[Opening Data section section]

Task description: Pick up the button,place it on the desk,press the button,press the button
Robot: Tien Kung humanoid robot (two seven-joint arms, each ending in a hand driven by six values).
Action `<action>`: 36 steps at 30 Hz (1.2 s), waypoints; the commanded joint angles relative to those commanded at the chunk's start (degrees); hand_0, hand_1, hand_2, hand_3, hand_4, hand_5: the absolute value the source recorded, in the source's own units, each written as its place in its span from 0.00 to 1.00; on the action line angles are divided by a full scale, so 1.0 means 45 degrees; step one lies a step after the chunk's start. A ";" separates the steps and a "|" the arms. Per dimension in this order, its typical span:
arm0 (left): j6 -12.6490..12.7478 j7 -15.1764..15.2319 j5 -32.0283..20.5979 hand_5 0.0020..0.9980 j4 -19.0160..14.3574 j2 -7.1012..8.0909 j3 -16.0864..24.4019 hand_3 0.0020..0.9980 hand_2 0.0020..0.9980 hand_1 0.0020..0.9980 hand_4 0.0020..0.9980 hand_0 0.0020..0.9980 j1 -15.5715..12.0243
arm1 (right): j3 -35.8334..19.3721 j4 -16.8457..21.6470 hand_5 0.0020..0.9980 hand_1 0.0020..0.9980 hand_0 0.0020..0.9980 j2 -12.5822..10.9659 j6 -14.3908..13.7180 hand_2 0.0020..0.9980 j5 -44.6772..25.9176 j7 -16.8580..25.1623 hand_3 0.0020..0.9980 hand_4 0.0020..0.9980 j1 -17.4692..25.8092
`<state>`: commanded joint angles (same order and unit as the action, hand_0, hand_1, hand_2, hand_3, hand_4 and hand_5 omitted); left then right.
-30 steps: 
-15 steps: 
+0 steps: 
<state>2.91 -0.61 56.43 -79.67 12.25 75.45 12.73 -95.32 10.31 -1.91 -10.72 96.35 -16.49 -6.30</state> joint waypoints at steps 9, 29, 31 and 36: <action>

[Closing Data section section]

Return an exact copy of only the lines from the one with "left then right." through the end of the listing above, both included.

`<state>`: commanded joint angles (same order and unit as the action, hand_0, hand_1, hand_2, hand_3, hand_4 and hand_5 omitted); left then right.
-30 steps: 
-15 steps: 
+0 steps: 
<state>2.91 -0.61 56.43 -79.67 12.25 75.45 12.73 -95.32 10.31 -1.91 -10.72 96.35 -16.49 -6.30</state> joint waypoints at steps 9, 29, 31 and 36: <action>

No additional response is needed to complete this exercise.